**Instructions for the task**
Repeat exactly the lines of the entries below from the one with "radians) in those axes" through the one with "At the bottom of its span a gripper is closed", both ends included, and nothing else.

**Data to examine**
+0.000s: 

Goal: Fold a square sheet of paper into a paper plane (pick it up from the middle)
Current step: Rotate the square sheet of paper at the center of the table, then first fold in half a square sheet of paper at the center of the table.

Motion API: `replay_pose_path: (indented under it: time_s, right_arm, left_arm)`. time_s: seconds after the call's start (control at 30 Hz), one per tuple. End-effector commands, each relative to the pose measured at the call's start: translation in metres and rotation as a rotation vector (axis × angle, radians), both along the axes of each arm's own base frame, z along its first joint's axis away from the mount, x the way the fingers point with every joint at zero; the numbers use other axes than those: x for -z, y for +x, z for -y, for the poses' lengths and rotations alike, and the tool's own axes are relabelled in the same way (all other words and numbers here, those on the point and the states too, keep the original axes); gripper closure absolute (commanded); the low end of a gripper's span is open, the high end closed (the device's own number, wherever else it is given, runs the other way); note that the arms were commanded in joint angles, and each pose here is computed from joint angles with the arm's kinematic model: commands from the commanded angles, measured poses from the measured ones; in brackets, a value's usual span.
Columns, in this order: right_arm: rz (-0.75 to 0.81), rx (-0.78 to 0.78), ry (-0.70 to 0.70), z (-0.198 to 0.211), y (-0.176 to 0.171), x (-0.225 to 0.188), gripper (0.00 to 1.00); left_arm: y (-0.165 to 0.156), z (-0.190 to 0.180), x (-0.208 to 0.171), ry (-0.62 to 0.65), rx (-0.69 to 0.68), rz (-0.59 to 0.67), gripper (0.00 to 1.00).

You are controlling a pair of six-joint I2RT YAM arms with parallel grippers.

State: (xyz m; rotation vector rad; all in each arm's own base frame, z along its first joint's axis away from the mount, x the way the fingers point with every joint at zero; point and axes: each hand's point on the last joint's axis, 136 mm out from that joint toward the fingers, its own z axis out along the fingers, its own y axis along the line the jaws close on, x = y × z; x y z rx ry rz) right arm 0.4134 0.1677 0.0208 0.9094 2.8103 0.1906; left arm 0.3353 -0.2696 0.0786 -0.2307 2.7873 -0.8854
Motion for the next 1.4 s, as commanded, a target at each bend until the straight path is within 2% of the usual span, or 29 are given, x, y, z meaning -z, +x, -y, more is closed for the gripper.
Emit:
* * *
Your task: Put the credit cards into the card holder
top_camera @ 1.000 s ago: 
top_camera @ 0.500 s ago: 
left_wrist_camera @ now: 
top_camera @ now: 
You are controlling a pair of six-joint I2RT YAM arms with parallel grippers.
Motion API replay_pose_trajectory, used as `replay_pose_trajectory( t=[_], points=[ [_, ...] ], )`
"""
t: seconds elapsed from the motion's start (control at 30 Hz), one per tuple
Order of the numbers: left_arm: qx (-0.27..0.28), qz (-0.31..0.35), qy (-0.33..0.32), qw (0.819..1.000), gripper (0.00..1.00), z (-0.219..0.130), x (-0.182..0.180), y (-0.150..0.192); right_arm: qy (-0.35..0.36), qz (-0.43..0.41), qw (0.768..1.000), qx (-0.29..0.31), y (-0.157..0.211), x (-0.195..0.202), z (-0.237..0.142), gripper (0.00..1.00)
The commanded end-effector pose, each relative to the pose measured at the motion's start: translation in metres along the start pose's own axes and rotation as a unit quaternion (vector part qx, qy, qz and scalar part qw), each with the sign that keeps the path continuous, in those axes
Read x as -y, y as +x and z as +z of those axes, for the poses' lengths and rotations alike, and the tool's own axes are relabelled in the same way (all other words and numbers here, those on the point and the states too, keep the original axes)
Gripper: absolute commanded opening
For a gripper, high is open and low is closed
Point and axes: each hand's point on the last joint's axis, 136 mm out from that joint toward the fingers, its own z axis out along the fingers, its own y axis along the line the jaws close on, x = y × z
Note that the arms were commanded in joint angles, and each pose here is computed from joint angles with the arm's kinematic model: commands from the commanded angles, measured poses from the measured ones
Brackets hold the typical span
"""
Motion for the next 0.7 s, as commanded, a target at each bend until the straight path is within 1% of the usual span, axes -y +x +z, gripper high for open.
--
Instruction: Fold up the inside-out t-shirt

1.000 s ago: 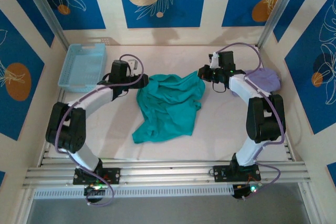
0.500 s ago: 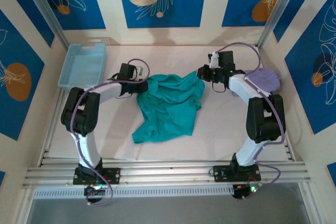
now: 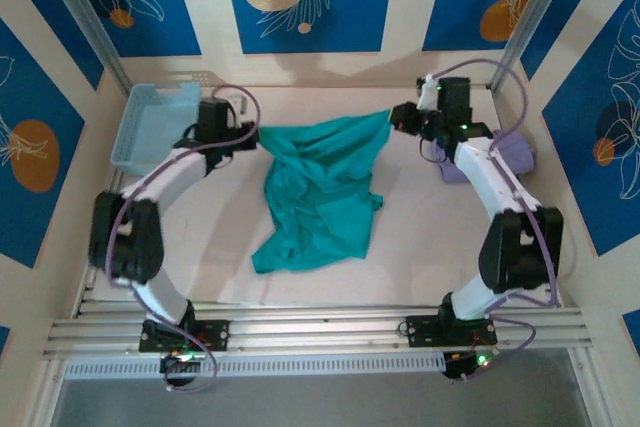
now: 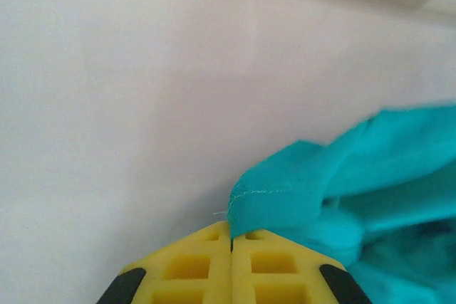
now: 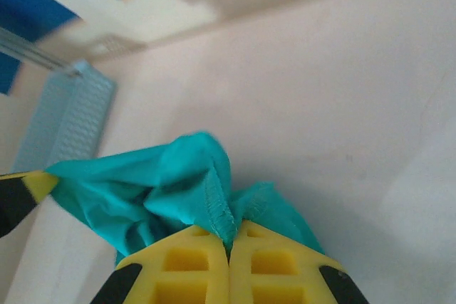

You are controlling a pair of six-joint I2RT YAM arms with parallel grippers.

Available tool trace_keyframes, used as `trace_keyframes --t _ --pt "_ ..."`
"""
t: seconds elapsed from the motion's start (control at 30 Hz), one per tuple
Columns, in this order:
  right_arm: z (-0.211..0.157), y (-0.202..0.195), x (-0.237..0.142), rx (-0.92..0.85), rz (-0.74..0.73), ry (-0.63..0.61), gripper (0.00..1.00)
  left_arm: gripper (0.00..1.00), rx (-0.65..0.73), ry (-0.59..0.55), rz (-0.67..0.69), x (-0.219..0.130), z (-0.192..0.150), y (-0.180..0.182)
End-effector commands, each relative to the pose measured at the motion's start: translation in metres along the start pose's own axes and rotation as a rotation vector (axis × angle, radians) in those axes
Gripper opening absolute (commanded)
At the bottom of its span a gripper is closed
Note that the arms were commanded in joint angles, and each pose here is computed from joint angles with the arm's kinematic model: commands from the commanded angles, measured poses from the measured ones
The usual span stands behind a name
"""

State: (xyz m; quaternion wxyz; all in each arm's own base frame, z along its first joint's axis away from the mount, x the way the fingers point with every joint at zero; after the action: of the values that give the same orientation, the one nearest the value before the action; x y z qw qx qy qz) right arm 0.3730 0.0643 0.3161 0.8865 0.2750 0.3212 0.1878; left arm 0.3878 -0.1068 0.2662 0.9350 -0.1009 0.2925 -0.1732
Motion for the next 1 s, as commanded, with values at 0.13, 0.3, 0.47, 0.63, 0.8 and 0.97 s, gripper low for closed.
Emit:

**Answer to the problem**
End-effector commands, each relative to the pose measured at the motion's start: translation in metres along the start pose's own axes and rotation as a rotation vector (axis × angle, radians) in those axes
Gripper opening absolute (commanded)
At the bottom of its span a gripper is closed

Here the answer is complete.